Shares of Marinus Pharmaceuticals (NASDAQ:MRNS) fell over 70% today after the company announced results from an important midstage clinical trial for its only drug candidate, ganaxolone.

The experimental therapy was administered to women with postpartum depression as a six-hour infusion followed by an oral dose. That approach led to what the company called a "clinically meaningful" reduction as measured by the Hamilton Rating Scale for Depression after six hours and 24 hours. However, no difference was observed between individuals taking ganaxolone and those taking a placebo after 28 days of treatment. 

Although Marinus tried to spin the results as positive and worth further investigation, investors weren't buying it. One quick look at the competitive landscape shows why that's the case. As of 1:24 p.m. EDT on Tuesday, the stock had settled to a 68.3% loss, handing the company a market cap of just $67 million.

A finger pointing to a declining chart on a touchscreen.

Image source: Getty Images.

So what

Why are investors ignoring management's plea for patience?
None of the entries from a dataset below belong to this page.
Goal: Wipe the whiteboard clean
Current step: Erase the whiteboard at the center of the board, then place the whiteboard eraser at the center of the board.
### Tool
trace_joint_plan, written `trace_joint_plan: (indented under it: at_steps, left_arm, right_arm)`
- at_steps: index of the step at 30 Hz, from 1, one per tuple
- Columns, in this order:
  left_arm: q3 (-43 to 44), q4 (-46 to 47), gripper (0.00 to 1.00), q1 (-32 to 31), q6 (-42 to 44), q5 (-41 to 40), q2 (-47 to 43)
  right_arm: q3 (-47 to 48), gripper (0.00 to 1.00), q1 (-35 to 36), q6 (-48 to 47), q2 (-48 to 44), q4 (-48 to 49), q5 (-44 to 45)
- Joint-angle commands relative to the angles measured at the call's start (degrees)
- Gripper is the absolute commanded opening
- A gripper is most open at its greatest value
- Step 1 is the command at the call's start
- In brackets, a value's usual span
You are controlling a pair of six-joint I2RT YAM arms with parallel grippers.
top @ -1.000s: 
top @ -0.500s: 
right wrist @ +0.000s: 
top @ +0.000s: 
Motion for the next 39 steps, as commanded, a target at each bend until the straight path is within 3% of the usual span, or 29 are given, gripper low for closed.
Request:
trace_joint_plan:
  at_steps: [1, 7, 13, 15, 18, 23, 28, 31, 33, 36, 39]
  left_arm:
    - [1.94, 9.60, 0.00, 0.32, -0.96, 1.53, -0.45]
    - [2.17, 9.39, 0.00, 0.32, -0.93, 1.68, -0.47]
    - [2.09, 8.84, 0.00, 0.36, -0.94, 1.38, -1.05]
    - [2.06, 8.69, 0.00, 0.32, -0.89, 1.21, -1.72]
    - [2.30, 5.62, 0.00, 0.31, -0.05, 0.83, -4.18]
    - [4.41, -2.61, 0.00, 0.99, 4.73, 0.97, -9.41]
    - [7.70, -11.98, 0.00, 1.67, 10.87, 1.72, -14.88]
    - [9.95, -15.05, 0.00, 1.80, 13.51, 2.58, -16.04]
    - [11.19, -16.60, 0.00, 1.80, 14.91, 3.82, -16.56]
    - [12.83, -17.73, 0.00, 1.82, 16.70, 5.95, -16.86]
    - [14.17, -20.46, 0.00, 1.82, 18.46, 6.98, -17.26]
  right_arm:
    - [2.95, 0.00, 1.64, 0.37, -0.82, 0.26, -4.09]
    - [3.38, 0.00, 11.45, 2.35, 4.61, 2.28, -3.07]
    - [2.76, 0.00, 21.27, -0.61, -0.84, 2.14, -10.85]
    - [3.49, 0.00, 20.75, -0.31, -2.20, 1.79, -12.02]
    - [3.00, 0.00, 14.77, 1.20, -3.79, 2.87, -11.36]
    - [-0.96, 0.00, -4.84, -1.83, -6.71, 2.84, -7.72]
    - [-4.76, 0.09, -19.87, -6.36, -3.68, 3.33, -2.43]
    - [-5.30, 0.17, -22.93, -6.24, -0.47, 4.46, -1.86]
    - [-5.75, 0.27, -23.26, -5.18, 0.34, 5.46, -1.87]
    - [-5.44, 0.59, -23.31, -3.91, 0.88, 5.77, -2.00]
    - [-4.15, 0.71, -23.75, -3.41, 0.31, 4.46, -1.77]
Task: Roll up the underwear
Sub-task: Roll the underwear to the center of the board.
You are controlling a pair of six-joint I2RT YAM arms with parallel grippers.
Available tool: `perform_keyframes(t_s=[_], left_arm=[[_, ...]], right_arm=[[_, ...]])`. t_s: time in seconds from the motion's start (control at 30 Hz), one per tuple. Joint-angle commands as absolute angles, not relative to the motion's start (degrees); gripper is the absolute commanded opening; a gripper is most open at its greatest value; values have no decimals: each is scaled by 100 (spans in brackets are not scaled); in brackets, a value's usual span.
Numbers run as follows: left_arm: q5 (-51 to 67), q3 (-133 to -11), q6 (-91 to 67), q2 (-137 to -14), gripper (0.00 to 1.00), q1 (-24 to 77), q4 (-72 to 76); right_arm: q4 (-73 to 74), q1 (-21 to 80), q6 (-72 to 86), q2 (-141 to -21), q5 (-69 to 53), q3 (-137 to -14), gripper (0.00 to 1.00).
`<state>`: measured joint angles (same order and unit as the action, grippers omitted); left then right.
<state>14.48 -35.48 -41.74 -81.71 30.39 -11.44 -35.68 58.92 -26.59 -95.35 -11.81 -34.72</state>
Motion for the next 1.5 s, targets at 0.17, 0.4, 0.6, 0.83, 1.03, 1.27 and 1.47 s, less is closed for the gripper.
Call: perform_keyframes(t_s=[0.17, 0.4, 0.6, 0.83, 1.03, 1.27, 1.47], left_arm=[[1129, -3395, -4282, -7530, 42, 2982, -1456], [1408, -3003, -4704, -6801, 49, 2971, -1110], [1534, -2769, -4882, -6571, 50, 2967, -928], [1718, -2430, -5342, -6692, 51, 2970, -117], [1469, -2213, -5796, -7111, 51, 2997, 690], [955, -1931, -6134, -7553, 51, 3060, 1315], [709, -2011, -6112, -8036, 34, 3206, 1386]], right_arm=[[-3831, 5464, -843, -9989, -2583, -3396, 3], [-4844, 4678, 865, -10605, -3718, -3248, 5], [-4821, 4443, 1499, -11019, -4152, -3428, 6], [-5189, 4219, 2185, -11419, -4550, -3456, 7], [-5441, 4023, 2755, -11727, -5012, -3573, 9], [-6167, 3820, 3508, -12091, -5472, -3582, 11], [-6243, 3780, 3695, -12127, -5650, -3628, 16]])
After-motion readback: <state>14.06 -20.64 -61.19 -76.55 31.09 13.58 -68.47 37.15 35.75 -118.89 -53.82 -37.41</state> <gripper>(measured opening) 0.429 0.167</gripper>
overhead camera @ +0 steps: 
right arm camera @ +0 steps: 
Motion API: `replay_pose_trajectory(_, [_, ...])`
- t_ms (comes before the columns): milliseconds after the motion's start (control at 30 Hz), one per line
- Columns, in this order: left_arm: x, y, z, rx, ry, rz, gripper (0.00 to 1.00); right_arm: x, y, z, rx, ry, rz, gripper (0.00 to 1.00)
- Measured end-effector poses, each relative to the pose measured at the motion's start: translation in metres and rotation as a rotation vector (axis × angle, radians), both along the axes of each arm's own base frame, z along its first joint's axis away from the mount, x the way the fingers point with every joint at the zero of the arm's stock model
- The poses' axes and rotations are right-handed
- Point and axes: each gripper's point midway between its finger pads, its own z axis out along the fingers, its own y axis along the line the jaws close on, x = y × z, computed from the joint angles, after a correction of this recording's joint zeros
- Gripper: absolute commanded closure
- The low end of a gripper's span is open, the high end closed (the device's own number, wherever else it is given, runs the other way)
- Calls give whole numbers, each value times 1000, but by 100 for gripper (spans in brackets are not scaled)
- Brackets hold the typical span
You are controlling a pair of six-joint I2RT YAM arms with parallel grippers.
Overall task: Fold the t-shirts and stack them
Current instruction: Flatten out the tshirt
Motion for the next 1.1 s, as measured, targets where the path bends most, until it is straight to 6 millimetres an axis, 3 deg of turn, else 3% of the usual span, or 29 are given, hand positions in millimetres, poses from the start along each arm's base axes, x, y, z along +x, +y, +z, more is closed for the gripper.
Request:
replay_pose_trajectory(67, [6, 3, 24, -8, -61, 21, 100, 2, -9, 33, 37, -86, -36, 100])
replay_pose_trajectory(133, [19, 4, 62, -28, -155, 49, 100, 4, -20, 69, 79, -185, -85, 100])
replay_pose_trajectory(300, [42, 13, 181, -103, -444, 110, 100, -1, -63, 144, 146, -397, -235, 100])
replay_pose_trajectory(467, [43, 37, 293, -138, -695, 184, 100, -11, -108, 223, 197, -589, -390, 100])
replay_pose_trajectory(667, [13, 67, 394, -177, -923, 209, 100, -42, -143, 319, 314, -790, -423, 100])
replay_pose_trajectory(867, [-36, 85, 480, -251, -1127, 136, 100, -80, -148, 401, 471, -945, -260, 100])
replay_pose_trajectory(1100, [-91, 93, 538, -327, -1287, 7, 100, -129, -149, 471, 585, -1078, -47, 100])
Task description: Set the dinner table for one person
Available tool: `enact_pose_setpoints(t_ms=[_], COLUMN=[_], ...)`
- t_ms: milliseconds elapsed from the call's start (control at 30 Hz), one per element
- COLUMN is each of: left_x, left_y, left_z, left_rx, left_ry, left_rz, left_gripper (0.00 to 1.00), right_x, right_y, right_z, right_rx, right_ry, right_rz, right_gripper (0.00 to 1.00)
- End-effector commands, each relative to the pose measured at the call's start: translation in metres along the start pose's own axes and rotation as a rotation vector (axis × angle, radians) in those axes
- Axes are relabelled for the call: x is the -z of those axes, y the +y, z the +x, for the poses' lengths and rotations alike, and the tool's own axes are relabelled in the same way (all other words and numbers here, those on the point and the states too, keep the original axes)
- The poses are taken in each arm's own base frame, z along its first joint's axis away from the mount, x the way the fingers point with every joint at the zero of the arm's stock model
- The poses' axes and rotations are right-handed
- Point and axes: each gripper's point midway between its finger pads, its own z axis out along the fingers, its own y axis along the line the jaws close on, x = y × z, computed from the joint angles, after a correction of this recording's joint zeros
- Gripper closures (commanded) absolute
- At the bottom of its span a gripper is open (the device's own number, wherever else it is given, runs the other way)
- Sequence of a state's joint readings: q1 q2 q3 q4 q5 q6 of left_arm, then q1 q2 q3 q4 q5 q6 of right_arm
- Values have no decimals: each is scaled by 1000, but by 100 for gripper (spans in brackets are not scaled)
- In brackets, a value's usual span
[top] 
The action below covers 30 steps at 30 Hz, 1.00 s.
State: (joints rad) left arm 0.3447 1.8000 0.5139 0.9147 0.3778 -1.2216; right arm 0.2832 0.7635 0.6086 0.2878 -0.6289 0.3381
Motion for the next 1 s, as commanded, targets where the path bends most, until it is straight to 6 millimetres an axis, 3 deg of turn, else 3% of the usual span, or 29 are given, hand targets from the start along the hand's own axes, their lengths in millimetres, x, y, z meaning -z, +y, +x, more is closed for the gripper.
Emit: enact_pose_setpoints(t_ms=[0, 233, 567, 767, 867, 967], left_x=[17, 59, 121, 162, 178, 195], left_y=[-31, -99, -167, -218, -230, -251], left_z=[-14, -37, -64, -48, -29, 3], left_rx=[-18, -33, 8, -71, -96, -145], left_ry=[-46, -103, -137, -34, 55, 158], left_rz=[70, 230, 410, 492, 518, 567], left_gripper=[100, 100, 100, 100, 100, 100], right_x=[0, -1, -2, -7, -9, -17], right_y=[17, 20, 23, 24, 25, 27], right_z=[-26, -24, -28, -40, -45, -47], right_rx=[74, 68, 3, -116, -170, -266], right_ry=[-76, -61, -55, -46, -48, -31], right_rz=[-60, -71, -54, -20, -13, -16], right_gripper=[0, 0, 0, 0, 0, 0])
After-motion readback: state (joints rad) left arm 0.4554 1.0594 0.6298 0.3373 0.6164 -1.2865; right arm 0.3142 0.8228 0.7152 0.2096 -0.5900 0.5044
Well, Sage Therapeutics (NASDAQ:SAGE) earned marketing approval for Zulresso (brexanolone) to treat postpartum depression in March 2019. The drug is also administered via infusion, although the company is developing an orally administered medicine, SAGE-217, for the same indication to remove the inconvenience of a multihour infusion.

Based on the data made available today, there's just no way Marinus Pharmaceuticals and ganaxolone can compete with Sage Therapeutics and its lineup. 

Now what

Marinus is also developing ganaxolone for three separate seizure indications, two of which are in phase 3 clinical trials, but today's move suggests investors are assigning a negligible value to those programs. The company exited March with about $61 million in cash after raising money in December, which is just shy of its market cap today. Simply put, the development-stage company will need to overhaul its drug pipeline and find or acquire new drug candidates to do so. But Wall Street isn't sticking around to find out if that will happen or prove successful.